As someone who enjoys essays, art criticism, memoir, and art history texts, mostly you’ll find I am reading non-fiction. So, it was a pleasure to pick up two new Australian novels this winter that I couldn’t put down, Appreciation by Liam Pieper and The Work by Bri Lee.
Both books were influenced and informed by the art world but transported the reader on narrative arcs with plenty of creative license. Not only will these tales suit an ‘art-initiated audience’ with in-jokes, satire and some critique, but each tackles and pokes fun at finance, politics and power in the (art) world, which is amusing and insightful.

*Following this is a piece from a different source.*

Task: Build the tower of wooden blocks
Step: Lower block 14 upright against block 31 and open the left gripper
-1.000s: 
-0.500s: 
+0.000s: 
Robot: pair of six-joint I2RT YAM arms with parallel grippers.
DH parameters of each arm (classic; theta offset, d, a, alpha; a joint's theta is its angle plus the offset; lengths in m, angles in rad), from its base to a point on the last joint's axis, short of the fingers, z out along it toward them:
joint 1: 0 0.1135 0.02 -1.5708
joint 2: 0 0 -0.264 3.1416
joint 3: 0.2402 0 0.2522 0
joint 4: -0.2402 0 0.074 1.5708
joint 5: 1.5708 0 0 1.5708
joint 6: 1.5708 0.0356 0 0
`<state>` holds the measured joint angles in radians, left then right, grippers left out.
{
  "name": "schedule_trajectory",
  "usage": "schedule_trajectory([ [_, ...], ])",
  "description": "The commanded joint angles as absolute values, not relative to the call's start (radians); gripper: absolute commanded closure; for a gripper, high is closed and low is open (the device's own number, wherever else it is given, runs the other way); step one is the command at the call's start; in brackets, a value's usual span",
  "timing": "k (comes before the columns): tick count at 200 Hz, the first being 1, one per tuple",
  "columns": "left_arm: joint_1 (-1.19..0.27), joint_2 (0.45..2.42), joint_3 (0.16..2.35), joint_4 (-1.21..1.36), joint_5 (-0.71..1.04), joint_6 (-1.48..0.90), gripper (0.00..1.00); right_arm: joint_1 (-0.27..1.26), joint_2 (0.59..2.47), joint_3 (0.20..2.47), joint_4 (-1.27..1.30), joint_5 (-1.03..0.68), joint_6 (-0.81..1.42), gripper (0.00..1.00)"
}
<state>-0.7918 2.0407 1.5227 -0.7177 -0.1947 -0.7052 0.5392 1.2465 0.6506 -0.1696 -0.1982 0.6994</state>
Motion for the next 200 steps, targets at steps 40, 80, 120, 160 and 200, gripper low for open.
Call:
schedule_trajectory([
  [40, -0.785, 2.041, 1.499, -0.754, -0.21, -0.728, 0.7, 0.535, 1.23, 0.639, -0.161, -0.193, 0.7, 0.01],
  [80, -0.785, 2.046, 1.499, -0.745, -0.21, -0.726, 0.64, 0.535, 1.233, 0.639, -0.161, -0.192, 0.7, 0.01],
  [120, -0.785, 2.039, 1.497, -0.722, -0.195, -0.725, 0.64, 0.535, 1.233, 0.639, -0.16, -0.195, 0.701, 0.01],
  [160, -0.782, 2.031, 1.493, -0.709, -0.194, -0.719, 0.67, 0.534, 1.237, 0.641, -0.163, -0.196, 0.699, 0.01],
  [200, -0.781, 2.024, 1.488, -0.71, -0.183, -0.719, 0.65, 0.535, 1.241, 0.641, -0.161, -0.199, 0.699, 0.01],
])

Pieper and Lee also riff on romance and sex, identity and reflect on contemporary life. Individually the books address what people are willing to wager or risk for their ambition. ‘Love’ and ‘Money’ are big themes in each text, with varying saturation.
While at times our authors offer a laugh out loud moment of cheeky veracity their references are studied enough that readers in the know will chuckle with acknowledgment and possibly pause to think that, in so far as art and finance anecdotes go, fact can be stranger than fiction!

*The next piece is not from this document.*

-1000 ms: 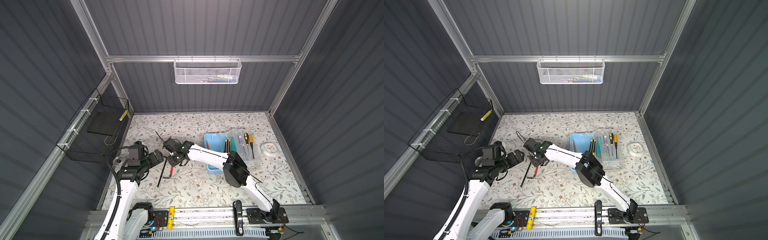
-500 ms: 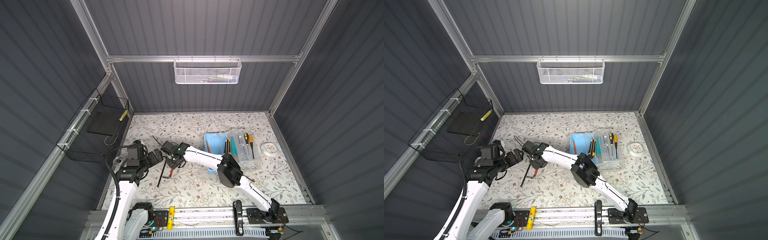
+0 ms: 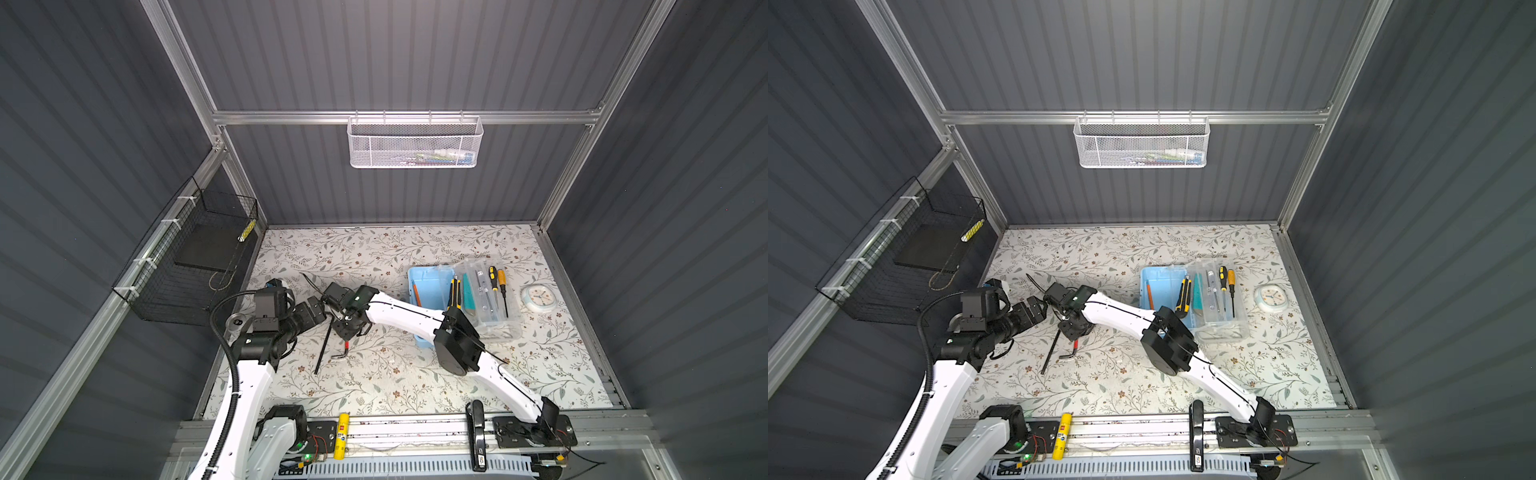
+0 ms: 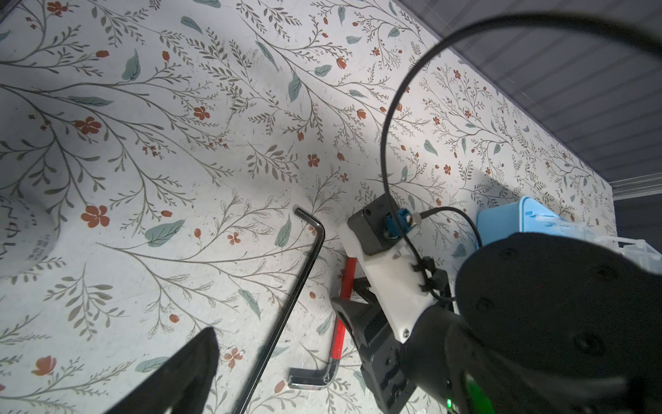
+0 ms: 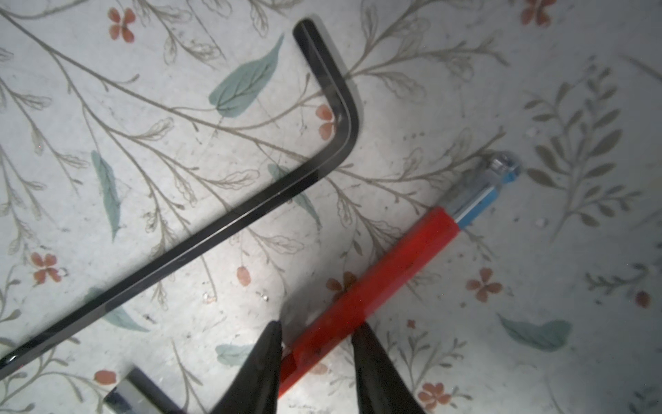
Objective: Pack the tool kit
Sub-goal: 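Grasp the red-handled hex key with the right gripper and lift it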
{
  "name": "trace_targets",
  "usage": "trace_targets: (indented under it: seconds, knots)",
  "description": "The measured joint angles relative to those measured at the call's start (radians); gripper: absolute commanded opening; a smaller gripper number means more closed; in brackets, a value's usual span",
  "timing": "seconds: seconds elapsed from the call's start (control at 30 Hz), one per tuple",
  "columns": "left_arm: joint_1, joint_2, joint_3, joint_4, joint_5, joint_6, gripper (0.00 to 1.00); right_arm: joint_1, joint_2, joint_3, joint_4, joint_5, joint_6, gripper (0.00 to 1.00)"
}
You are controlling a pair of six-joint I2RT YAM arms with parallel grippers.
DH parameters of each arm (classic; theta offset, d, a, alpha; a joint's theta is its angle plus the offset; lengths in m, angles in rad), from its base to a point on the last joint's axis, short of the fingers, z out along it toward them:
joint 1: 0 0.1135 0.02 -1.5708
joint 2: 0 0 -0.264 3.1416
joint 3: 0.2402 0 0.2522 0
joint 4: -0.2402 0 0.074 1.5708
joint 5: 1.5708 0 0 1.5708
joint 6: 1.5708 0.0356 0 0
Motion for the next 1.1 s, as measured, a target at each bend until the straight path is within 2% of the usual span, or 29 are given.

Appreciation by Liam Pieper
‘Appreciation’ revolves around the personal perspective of Oli Darling, a mid-career artist who’s had astonishing early success, but then he ends up on a popular panel TV show and says live to air ‘the only thing that can get a rich white guy cancelled.’

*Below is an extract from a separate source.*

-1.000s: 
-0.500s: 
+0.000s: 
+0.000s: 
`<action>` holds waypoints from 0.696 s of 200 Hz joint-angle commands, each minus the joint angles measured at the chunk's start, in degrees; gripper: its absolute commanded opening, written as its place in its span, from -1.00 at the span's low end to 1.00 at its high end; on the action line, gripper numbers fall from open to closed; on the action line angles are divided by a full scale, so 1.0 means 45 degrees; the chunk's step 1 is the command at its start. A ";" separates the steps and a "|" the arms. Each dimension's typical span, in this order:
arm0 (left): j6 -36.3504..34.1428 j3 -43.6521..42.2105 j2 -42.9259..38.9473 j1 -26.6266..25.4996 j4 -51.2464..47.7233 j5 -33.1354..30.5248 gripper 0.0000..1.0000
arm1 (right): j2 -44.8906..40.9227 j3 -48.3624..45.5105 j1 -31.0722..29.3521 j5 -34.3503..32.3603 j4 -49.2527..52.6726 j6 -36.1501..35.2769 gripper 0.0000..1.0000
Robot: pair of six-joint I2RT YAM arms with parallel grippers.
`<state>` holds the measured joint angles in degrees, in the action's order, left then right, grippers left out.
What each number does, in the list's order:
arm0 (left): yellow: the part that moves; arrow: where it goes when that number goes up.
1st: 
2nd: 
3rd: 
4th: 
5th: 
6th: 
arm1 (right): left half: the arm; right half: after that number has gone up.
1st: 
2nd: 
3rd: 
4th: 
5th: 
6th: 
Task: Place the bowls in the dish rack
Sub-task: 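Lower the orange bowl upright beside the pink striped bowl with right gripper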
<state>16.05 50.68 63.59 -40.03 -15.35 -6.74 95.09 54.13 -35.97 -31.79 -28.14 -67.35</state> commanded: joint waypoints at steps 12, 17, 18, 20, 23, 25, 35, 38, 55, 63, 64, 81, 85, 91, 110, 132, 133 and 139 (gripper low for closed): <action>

What unfolds is broken into parts that reflect and refract the actors in his life. The artist has found his place in popular culture, and the auction records, with a recipe of being a queer, salt of the earth, painter who expresses his version of contemporary masculinity; but is that really the secret sauce? As the publisher writes on the novel ‘Everything in this world has a price. A great work of art is no exception. And what fortune was ever built without a little subterfuge?’
The Work by Bri Lee
‘The Work’ is told from the two perspectives of Lally and Pat, a ‘girl meets boy’ story, set between Sydney and New York City. From where she sits Lally is an independent woman with a hard-won place in the cut-throat NYC gallery scene, she showcases challenging and diverse artists (for the merit, and hope to make it into museum collections). Pat is a boy from country Queensland. His private school scholarship had him rub shoulders with, maybe not the future buyers, but the problematic parents, of fine art. The lovers cross paths and much of the novel is about their burgeoning love story, smut consistently included. As the publisher says this is a work ‘about the biggest intersections of life: of art and commerce, of intimacy and distance, of talent and entitlement, and of labour and privilege.’ Not that you’ll need incentive but the ending is juicy, and especially relevant to our future and technology.
Up next I am looking forward to reading ‘The Other Side’ by Jennifer Higgie that traces women artists and their connection to spiritualism, ‘All that Glitters’ by Orlando Whitfield a memoir that touches on greed, international art fraud and friendship as well as ‘Tits Up’ by Sarah Thornton that explores diverse truths about breasts.